During the year before, implementation of decentralization was being led by a coordinating minister who was also responsible for government administrative reform.

A coordinating minister is a more senior position than a state minister. In October 1999, Gus Dur abolished this senior position, undermining the coordination between implementation of regional autonomy and the central reform that is just as essential for the success of decentralization.

Creation of the office of the ministry of regional autonomy was the mistake, and abolition of this ministry last August only half corrected it.

Was regional autonomy introduced to avoid break-up of the nation, as Vriens suggests? This seems to be a myth. Ten years before the new law was introduced, former home affairs minister Rudini conducted his famous Golkar campaign trail throughout the country "listening to the grass roots", and discovered that central government policy and program, time and time again, did not match local needs.

At that time, the fear was not so much the break-up of the nation, for that was not even contemplated, but the internal threats to the power of the centre. Thus Rudini and his academic advisers from Yogyakarta's Gadjah Mada University and elsewhere proposed the elimination of autonomy at the provincial level altogether.

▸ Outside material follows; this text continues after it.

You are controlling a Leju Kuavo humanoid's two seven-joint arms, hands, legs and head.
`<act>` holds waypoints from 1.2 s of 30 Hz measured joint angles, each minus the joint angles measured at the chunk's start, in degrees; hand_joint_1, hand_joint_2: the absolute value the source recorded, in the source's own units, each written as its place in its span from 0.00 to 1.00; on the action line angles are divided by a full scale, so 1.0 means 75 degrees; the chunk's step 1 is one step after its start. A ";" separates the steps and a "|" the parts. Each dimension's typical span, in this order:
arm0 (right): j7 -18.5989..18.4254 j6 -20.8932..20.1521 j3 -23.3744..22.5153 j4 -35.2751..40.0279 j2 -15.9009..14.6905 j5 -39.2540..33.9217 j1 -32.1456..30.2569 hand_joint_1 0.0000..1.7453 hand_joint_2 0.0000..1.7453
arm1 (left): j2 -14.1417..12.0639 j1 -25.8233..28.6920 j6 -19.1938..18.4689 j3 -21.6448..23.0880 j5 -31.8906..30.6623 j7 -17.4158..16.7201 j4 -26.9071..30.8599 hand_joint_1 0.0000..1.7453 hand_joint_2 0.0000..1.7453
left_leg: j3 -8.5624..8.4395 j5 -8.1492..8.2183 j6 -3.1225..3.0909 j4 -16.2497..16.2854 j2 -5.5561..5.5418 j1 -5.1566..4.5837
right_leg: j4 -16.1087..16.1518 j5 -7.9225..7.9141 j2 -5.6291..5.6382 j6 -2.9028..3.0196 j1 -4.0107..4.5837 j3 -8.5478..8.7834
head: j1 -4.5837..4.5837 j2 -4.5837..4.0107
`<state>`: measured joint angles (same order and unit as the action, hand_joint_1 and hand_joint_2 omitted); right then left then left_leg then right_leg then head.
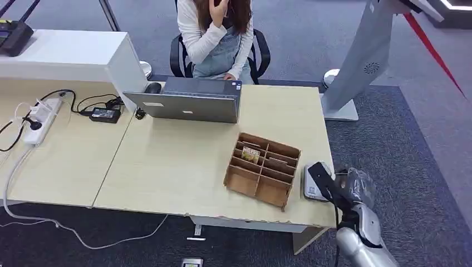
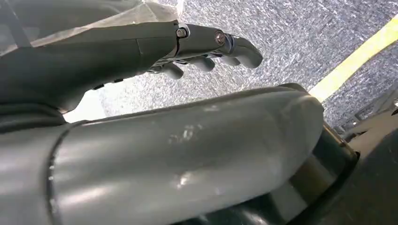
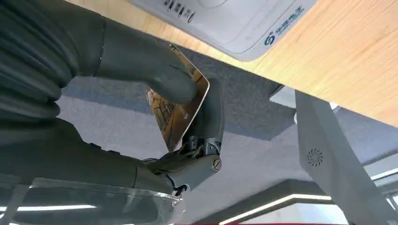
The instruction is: Pass the card to the sensor for recognition and then transmit it.
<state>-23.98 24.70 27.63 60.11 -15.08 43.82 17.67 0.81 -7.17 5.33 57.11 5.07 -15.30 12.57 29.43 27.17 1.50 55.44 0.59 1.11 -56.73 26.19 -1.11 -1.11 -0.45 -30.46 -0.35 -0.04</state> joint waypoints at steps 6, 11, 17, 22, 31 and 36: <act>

A series of seminars around the nation in the early 1990's illustrated just how enthusiastic regional administrations and educated elites were for great autonomy at the local level, though the abolition of provincial autonomy was somewhat sidelined in the debate.

After all, regional government was enshrined in the constitution, and had been widely discussed throughout the Old Order, culminating in a decentralization act in September 1965, that was even more liberal than the Law 22/99.

It was introduced just weeks before the Sept. 30 incident that introduced the centralistic New Order, and was never implemented. It was replaced by Law 5/1974, which still maintained the intention of managing most government affairs locally, but this law was never effectively implemented.

While the Rudini initiative ran out of steam, regional autonomy remained a central policy in the State Guidelines from the MPR for the following decade. Thus Law 22/1999 is more a breakthrough of an old agenda, than an effort to hold the country together.

But the weakness of the provinces in the Law remained, as an attempt to prevent too much power at a level which, the elite considered, could challenge the state.

It was the old principle of divide and rule. Irian Jaya was to be divided into three provinces, without consultation with the people.

Law 22/99 was prepared with reference to the draft World Charter of Local Self Government, which calls for popular vote on changes to boundaries. At the time Indonesia even participated in conferences debating the draft.

It is interesting to note that Law 22/99 does allow for the views of the people to be taken into account in the definition of village government, complying with the draft Word Charter at that level, but not in the definition of regions. This indeed would appear to have been a deliberate policy.

This long history of the development of regional autonomy, and the highly exposed dramas surrounding the former state ministry of regional autonomy and the ministry of home affairs, can hardly be called introduction of "change of Indonesia's government structure by stealth", as Vriens claims.

If it was not "introduction by stealth", then what was it? It was introduction with unreasonable haste, without a clear plan, with doubtful support in the huge central bureaucracy (which is understandable but not honorable), and with an unfortunately low quality of the little implementing regulation that has been developed so far.

These are all signs of chaos in the center, not chaos in the regions, though the impact of that chaos cannot help but be manifest in the regions.

What is encouraging in the regions, in both government and civil society, is the level of hope that they will manage their own destinies through the confusion, and the level of debate and expression of aspirations -- and thus conflicts -- despite the enormous odds generated by the haste, and the lack of plan or central support or legal framework.